Work instructions:
Go through the entries below and tally the lines containing the string "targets"; report only the tally.

(Dataset excerpts)

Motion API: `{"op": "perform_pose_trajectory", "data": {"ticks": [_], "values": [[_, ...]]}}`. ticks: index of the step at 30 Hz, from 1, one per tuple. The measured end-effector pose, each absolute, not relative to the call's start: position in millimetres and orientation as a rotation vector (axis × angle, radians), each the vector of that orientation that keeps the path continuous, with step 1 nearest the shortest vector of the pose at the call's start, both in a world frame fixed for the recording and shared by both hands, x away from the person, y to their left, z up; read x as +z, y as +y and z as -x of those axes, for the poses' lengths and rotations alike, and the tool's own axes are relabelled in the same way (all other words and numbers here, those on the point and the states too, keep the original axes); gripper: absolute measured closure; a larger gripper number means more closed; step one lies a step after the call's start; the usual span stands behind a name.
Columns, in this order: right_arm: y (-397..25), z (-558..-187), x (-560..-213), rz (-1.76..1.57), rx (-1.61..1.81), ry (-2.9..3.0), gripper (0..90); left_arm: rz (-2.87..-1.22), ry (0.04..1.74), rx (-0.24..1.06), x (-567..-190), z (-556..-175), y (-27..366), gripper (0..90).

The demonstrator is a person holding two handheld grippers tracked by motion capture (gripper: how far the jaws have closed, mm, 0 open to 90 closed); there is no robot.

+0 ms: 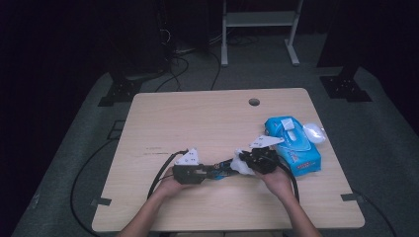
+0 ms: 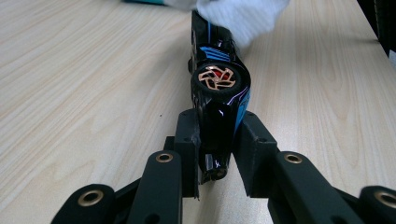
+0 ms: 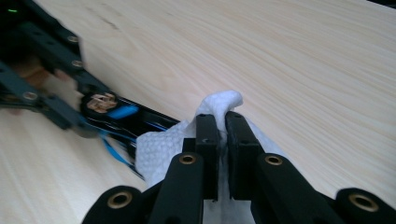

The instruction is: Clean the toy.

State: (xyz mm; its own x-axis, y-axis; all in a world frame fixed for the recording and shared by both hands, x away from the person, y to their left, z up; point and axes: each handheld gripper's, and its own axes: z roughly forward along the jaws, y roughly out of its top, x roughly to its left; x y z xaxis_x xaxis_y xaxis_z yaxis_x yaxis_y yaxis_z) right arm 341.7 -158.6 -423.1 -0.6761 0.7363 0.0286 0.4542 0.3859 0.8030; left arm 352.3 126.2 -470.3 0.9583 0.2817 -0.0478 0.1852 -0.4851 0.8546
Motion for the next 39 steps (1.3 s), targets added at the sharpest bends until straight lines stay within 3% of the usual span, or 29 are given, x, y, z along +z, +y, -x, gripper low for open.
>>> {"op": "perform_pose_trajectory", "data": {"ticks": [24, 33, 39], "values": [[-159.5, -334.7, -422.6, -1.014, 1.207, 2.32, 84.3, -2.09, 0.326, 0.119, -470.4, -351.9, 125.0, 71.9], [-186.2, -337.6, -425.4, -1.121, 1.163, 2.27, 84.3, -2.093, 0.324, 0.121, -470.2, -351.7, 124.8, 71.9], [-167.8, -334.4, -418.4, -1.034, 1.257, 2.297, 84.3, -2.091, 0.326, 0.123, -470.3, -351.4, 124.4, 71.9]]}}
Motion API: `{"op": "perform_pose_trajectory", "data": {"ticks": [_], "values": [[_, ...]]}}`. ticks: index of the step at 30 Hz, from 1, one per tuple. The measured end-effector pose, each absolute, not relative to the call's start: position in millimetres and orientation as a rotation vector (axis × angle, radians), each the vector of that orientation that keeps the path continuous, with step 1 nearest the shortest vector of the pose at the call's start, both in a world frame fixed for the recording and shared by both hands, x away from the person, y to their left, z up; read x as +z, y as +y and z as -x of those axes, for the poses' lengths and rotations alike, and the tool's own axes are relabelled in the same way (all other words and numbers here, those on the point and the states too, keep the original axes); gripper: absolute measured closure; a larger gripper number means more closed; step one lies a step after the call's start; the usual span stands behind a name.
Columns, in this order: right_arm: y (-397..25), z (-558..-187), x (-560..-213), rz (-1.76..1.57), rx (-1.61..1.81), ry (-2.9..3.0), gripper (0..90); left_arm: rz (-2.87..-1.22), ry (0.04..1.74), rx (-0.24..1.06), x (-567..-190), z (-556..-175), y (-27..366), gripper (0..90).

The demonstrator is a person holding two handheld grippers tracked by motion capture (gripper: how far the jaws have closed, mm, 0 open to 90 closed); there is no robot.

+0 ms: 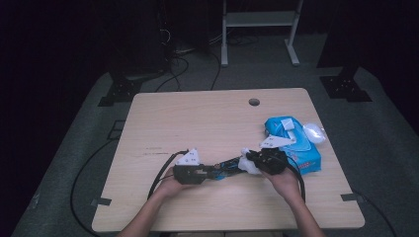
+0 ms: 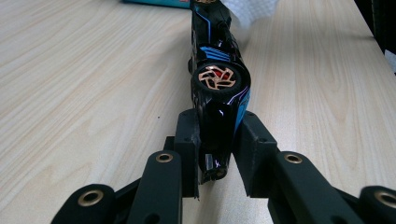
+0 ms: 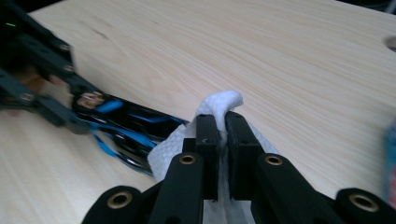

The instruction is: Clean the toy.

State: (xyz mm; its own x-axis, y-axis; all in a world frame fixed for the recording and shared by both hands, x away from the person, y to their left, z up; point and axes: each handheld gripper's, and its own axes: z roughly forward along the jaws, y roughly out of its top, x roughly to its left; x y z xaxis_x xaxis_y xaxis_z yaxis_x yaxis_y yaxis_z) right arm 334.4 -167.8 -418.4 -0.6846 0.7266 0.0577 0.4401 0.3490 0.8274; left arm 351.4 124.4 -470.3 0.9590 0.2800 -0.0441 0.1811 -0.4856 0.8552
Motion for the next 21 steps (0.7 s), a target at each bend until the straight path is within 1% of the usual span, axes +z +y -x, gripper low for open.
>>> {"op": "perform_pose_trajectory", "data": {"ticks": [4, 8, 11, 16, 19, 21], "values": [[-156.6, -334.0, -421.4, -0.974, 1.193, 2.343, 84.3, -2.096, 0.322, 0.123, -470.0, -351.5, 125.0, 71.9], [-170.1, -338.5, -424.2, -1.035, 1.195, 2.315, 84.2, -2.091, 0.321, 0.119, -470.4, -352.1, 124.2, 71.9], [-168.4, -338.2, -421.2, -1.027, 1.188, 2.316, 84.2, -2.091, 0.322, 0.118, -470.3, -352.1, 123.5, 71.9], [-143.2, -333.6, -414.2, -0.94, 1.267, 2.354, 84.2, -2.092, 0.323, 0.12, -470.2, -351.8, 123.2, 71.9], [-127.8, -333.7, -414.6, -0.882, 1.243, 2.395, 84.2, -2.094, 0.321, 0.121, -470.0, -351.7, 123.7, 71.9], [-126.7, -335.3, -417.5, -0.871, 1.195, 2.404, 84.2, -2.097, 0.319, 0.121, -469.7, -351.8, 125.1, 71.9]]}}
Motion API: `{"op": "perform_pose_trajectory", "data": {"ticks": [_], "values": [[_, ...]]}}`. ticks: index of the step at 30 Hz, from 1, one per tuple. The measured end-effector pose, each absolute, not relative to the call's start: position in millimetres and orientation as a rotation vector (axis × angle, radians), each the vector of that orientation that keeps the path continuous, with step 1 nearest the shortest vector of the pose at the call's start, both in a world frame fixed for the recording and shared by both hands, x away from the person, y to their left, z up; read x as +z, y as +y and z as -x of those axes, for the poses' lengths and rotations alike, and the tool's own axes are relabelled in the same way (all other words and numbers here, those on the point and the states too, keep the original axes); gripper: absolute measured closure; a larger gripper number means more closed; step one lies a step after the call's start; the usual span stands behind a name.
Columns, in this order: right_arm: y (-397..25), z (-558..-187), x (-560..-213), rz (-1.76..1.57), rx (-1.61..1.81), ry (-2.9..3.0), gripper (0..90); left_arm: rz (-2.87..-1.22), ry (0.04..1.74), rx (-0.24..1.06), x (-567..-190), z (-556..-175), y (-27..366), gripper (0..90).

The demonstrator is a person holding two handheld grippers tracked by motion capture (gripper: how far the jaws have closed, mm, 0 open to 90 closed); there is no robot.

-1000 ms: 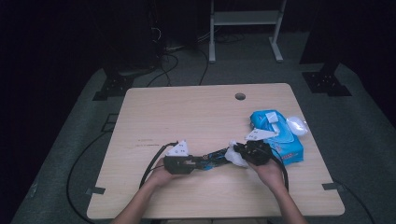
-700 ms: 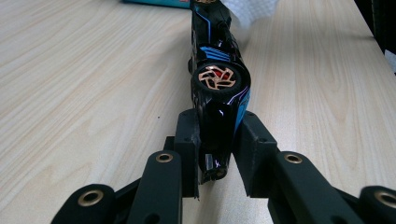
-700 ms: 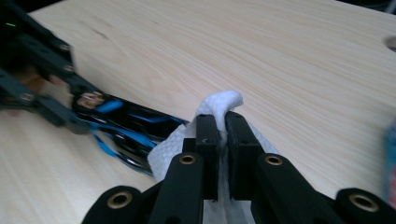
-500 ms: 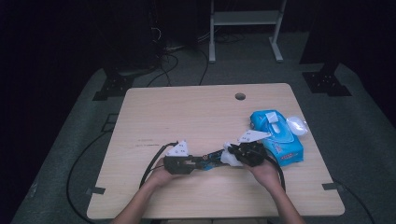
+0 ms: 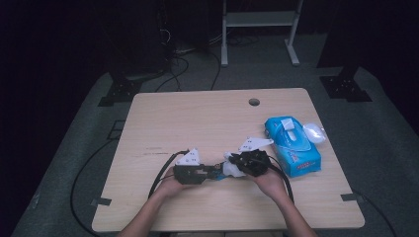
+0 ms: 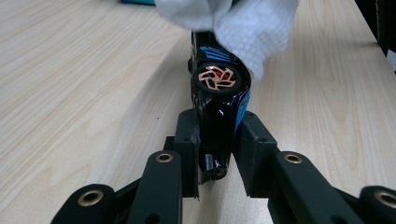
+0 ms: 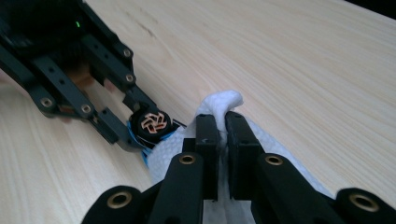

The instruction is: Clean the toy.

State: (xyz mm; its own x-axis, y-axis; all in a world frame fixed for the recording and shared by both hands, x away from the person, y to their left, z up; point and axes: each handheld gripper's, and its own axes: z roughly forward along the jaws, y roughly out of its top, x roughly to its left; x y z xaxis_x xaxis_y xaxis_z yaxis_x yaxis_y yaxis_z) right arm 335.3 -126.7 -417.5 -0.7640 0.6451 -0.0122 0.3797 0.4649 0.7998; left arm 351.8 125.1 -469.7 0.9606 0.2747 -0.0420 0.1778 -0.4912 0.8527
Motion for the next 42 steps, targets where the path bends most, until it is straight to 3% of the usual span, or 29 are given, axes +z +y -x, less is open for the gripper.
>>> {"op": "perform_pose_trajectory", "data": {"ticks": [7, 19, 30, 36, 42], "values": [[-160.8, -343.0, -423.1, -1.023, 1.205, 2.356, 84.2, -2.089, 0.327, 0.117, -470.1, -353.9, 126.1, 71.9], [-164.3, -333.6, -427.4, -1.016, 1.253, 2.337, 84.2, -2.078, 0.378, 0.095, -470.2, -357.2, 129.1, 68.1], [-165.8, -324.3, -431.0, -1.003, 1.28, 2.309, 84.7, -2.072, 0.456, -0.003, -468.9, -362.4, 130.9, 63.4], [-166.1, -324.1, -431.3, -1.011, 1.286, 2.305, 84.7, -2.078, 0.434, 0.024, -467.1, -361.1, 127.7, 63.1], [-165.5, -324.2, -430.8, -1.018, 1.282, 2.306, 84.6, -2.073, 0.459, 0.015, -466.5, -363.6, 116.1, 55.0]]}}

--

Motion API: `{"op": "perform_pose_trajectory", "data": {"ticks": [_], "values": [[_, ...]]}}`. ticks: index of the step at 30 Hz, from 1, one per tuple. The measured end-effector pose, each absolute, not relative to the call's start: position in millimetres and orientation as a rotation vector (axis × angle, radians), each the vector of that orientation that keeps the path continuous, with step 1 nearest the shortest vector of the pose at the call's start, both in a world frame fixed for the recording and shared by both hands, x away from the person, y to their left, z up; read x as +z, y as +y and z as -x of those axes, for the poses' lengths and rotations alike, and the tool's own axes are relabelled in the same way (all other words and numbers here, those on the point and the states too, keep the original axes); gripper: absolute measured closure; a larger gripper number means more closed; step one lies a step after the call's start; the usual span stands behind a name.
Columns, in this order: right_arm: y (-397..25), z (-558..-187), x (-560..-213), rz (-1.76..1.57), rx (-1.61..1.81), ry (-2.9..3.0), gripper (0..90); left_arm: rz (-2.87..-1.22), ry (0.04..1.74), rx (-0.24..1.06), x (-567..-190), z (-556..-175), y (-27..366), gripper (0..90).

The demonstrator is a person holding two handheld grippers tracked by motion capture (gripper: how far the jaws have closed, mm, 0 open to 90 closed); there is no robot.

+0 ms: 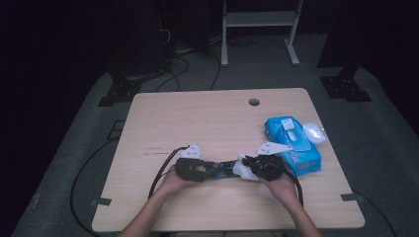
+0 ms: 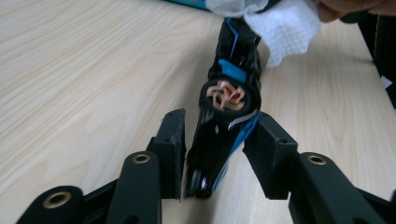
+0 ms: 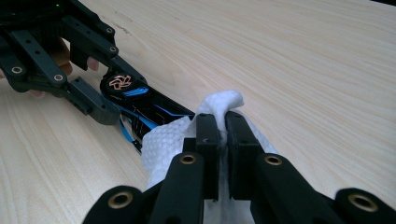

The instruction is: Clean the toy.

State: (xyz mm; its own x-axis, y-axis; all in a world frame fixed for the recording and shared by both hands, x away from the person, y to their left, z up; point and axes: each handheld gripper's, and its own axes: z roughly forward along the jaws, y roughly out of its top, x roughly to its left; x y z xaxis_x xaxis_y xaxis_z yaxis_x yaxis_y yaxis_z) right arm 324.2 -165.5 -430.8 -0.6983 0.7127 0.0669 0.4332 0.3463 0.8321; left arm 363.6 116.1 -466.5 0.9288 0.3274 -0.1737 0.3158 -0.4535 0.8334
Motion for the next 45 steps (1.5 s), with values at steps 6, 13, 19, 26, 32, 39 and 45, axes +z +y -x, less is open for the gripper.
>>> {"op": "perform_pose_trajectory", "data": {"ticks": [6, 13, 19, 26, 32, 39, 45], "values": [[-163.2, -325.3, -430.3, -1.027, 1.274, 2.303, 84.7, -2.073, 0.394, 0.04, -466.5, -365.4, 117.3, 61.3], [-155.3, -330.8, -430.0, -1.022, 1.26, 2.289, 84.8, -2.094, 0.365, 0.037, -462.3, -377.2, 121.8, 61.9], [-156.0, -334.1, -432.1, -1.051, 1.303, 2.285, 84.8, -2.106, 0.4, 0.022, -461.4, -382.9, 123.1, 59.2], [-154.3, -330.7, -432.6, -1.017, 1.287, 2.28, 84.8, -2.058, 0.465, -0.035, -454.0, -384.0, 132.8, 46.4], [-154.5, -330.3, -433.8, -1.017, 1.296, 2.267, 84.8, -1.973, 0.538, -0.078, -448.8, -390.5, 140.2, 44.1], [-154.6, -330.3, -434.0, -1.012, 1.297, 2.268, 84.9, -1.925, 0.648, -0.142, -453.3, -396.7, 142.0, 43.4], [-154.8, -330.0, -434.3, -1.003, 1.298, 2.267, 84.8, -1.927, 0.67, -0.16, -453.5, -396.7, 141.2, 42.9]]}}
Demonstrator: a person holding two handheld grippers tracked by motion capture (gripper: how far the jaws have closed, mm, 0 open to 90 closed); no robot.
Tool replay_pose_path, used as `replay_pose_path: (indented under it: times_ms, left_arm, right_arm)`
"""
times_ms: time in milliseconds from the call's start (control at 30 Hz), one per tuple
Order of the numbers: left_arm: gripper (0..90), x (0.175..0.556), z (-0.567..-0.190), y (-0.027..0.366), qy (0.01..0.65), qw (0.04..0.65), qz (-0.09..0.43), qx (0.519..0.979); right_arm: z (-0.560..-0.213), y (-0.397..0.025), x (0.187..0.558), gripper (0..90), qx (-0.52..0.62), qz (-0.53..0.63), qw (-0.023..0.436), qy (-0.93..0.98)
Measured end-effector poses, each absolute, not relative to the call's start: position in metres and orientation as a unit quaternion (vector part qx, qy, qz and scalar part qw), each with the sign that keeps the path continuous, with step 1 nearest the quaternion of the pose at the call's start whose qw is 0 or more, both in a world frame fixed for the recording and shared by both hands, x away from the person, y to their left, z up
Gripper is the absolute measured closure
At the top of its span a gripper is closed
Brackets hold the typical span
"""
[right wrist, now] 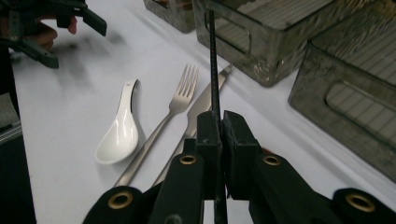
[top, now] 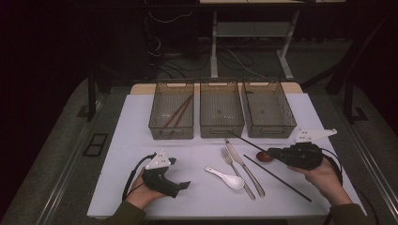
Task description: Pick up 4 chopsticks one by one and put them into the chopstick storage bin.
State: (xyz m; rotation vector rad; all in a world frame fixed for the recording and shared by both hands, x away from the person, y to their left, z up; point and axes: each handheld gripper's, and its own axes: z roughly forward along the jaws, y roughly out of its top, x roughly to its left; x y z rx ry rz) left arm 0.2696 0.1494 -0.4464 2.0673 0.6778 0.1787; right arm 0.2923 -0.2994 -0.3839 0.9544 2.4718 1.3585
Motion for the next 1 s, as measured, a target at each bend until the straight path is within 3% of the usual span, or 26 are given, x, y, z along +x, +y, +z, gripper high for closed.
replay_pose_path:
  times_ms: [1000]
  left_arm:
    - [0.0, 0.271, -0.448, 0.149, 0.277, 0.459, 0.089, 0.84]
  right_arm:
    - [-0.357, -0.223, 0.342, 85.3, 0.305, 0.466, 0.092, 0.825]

Written response:
2